Adding and Removing Objects

As adding and removing objects from the children significantly increased the code complextetiy, so it was decided that children cannont be altered after a Lattice instance was created. If you needed to add/remove an object just create a new Lattice instance or add an Element with length zero, which can be altered when needed.

Load and Save Lattice Files

lattices can also be imported from a lattice file. This can be done using the Lattice.from_file() method:

lattice = ap.Lattice.from_file('/path/to/file')

Individual elements and sub-lattices can be accessed through the elements and sub_lattices, respectively:

bend = lattice.elements['bend']
sub_cell = lattice.sub_lattices['sub_cell']

A given lattice can be saved to a lattice file using the save_lattice() function:

ap.Lattice.from_file(lattice, '/path/to/file')

The Twiss class

The Twiss class acts as container object for the Twiss parameter. Create a new Twiss object for our DBA lattice:

twiss = ap.Twiss(dba_ring)

The orbit position, horizontal beta and dispersion functions can be accessed through the s, beta_x and eta_x attributes, respectively:

beta_x = twiss.beta_x
s = twiss.s
eta_x = twiss.beta_x

These are simple numpy.ndarray objects and can simply plotted using matplotlib:

import matplotlib.pyplot as plt
plt.plot(s, beta_x, s, eta_x)

The tunes and betatron phase are available via tune_x and psi_x. To view the complete list of all attributes click 👉 Twiss 👈.

The Tracking class

Similar to the Twiss class the Tracking class acts as container for the tracking data. Before creating a new Tracking object we need to create an initial particle distribution:

n_particles = 100
dist = create_particle_dist(n_particles, x_dist='uniform', x_width=0.001)

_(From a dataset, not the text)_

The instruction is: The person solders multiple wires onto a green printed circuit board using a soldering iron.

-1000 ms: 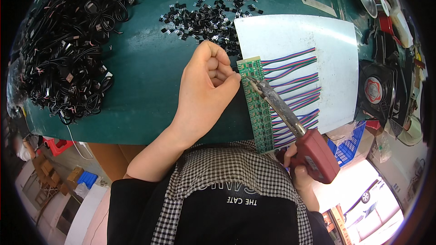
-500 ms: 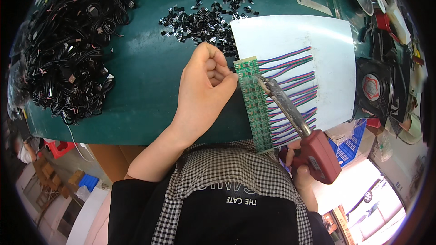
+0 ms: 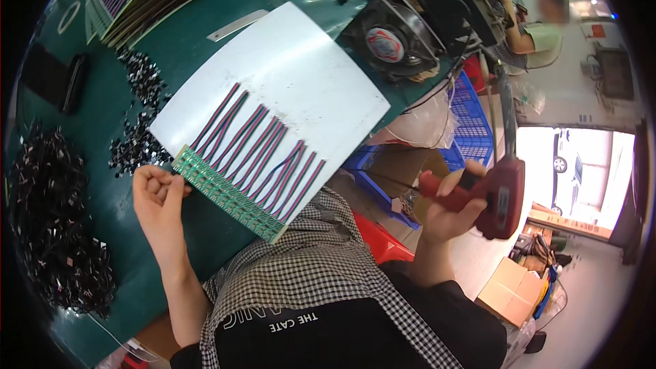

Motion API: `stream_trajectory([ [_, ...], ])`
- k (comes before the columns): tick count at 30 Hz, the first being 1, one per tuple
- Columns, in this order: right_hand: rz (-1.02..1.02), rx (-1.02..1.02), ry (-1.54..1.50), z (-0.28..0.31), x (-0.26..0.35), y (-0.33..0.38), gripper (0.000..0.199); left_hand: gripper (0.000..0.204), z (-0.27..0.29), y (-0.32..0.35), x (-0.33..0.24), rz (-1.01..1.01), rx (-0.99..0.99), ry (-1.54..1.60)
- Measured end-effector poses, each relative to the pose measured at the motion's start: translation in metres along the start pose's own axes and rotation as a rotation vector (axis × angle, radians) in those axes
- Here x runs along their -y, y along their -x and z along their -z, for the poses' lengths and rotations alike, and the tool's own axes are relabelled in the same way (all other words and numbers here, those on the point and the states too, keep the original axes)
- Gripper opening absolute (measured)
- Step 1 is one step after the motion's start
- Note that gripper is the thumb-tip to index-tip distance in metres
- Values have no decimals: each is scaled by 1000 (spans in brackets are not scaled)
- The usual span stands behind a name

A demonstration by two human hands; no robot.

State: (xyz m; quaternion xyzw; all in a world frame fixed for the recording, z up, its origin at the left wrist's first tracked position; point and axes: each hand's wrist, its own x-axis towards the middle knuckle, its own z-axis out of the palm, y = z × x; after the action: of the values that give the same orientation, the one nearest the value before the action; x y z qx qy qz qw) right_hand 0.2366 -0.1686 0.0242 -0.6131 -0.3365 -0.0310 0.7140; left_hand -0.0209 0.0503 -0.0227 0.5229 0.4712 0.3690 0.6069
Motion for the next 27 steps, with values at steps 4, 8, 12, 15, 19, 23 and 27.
stream_trajectory([
  [4, -261, -143, 277, -1, -19, -28, 31, 15, 2, 0, 0, 11, -26, 26],
  [8, -188, -139, 215, -10, -39, -34, 27, 16, 11, 5, 3, 65, -85, -54],
  [12, -119, -1, -182, -5, -20, -4, 42, 15, 11, 2, 4, 70, 75, 1],
  [15, -241, 321, -184, -36, -3, 13, 50, 14, 13, -4, 5, 141, 117, 32],
  [19, -777, 659, -302, -69, 7, 43, 60, 13, 16, -6, 4, 181, 133, 34],
  [23, -793, 867, -116, -82, 1, 48, 63, 12, 14, -7, 6, 188, 115, -15],
  [27, -780, 902, -49, -85, 1, 50, 62, 12, 13, -8, 6, 188, 104, -9],
])
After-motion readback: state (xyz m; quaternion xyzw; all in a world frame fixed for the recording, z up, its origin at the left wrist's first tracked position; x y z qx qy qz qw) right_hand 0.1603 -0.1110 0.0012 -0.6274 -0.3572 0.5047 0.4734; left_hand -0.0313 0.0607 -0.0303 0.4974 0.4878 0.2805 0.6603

Now a Tracking object for dba_ring can be created with:

track = ap.Tracking(dba_ring, dist, n_turns=2)

Now one could either plot horizontal particle trajectory:

plt.plot(track.s, track.x)

Or, picture the particle movement within the horizontal phase space:

plt.plot(track.x, track.x_dds)

Lattice File Format

The layout and order of elements within an accelerator is usually stored in a so-called “lattice file”. There are a variety of different lattice files and different attempts to unify them:

  • MAD and elegant have relatively human readable lattice files but are difficult to parse and also not commonly used in other areas.

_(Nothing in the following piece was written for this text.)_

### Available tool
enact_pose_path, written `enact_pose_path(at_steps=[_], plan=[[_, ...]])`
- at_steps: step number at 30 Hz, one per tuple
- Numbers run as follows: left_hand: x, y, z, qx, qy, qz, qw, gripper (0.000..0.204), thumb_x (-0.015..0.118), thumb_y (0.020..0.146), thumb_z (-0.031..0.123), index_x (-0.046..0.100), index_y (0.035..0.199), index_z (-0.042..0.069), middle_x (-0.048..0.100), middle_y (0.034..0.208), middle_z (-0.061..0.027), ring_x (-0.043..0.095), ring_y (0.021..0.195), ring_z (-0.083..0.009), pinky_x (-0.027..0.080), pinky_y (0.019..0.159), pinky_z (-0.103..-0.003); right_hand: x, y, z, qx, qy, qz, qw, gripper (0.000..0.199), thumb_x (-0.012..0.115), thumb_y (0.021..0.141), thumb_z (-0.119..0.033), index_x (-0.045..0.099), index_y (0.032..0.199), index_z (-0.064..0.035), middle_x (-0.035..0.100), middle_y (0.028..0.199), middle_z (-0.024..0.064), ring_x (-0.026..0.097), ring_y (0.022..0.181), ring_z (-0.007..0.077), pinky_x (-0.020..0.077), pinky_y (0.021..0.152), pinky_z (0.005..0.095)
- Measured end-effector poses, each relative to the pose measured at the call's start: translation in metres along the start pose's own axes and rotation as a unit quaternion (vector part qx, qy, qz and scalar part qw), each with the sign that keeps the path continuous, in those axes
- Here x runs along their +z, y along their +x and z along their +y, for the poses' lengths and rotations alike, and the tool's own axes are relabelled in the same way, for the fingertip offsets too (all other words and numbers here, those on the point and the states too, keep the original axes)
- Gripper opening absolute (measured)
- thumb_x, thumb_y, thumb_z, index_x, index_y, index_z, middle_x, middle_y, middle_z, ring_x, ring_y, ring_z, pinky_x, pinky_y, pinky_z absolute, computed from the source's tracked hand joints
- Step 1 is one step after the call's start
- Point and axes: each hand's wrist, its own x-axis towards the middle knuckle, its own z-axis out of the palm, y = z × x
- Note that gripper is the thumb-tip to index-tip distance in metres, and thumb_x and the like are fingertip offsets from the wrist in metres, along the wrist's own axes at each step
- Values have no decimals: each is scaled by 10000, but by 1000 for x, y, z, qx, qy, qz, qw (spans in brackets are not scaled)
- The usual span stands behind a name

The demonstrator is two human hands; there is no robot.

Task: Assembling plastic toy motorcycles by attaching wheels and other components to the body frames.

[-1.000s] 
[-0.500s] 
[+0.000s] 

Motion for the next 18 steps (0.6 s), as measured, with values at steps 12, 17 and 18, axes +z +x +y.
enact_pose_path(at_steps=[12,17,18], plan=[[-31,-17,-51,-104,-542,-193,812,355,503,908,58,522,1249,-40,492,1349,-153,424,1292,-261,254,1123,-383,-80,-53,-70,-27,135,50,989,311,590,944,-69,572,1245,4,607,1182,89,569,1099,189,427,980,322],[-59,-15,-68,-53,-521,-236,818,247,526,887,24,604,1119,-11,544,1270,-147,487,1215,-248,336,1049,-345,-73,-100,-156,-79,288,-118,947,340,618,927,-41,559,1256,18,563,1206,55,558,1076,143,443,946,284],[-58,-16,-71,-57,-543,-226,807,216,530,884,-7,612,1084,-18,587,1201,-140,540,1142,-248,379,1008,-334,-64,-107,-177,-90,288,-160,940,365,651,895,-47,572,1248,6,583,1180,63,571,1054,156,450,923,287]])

  • The Accelerator Markup Language (AML) is based on XML, which is practical to describe the hierarchical data structure elements within an accelerator lattice, and can be parsed by different languages. XML’s main drawback is that it is fairly verbose, hence less human readable and has become less common recently.

apace tries to get the best out of both worlds and uses a JSON based lattice file. JSON is able to describe complex data structures, has a simple syntax and is available in all common programming language.

apace lattice file for a simple fodo cell:

{
  "version": "2.0",
  "title": "FODO Lattice",
  "info": "This is the simplest possible strong focusing lattice. (from Klaus Wille Chapter 3.13.3)",
  "root": "FODO",
  "elements": {
    "D1": ["Drift", {"length": 0.55}],
    "Q1": ["Quadrupole", {"length": 0.2, "k1": 1.2}],
    "Q2": ["Quadrupole", {"length": 0.4, "k1": -1.2}],
    "B1": ["Dipole", {"length": 1.5, "angle": 0.392701, "e1": 0.1963505, "e2": 0.1963505}]
  },
  "lattices": {
    "FODO": ["Q1", "D1", "B1", "D1", "Q2", "D1", "B1", "D1", "Q1"]
  }
}

Implementation Details

Signals and Events

As we have already seen in the Parent lattices section, the length of of a Lattice gets updated whenever the length of one of its Element objects changes. The same happens for the transfer matrices of the Twiss object. This is not only convenient - as one does not have to call an update() function every time an attribute changes - but is also more efficient, because apace has internal knowledge about which elements have changed and can accordingly only update the transfer matrices which have actually changed.

This is achieved by a so called Observer Pattern, where an subject emits an event to all its observers whenever its state changes.

These events are implemented by the Signal class. A callback can be connected to a given Signal through the connect() method. Calling an instance of the Signal will have the same effect as calling all connected callbacks.

Example: Each Element has a length_changed signal, which gets emitted whenever the length of the element changes. You can check this yourself by connecting your own callback to the length_changed signal:

>>> callback = lambda: print("This is a callback")
>>> drift = ap.Drift('Drift', length=2)
>>> drift.length_changed.connect(callback)
>>> drift.length += 1
This is a callback

This may not seem useful at first, but can be handy for different optimization tasks. Also apace internally heavily relies on this event system.

Lazy Evaluation

In addition to the event system apace also makes use of Lazy Evaluation. This means that whenever an object changes its state, it will only notify its dependents that an updated is needed. The recalculation of the dependents’s new attribute will be delayed until the next time it is accessed.

This lazy evaluation scheme is especially important in combination with the signal system as it can prevent unnecessary calculations: Without the lazy evaluation scheme computational expensive properties will get recalculated whenever one of its dependents changes. With the lazy evaluation scheme they are only calculated if they are actually accessed.

To check if a property needs to be updated one can log the private variable _needs_update variables:

>>> drift = ap.Drift("Drift", length=2)
>>> lattice = ap.Lattice('Lattice', drift)
>>> drift.length = 1
>>> lattice._length_needs_update
True

Warning

The _needs_update variables are meant for internal use only!